## How to complete this task
Each line in the material below, starting at the one with "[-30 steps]" and ending at the one with "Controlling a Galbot", is to be reproduced exactly; no picture is to be copied.
------------------------------------------------------------------------
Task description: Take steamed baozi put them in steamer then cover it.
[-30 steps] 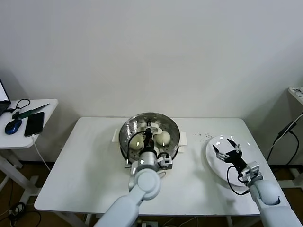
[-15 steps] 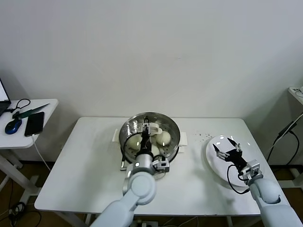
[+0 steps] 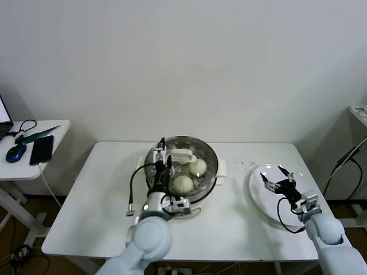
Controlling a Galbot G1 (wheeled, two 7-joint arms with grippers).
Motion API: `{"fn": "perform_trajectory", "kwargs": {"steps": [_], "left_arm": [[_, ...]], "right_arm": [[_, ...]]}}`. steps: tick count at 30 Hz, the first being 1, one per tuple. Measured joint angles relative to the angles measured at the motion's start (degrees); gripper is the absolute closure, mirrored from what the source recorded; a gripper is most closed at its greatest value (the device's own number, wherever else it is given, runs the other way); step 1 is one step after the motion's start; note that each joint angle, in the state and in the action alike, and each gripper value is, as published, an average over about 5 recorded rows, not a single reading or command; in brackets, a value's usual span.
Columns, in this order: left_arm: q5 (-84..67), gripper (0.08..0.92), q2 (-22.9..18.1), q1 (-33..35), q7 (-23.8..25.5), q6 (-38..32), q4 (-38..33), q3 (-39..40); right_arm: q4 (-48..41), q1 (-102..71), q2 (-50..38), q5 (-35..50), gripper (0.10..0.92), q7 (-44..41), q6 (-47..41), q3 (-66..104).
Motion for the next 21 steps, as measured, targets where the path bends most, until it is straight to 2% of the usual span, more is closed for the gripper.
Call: {"fn": "perform_trajectory", "kwargs": {"steps": [10,21], "left_arm": [[-14.6,0.177,3.8,7.5,-5.8,-1.5,-5.6,-7.5],[-38.3,0.177,3.0,17.4,-13.6,-19.9,-6.2,-23.5]], "right_arm": [[1.5,-0.8,-0.1,0.3,0.203,0.3,-0.8,0.3],[3.9,-2.3,0.0,0.4,0.203,0.5,-0.5,0.3]]}}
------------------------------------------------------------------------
## Finished exercise
[-30 steps] 
[-15 steps] 
[+0 steps] 
Controlling a Galbot G1 (wheeled, two 7-joint arms with grippers).

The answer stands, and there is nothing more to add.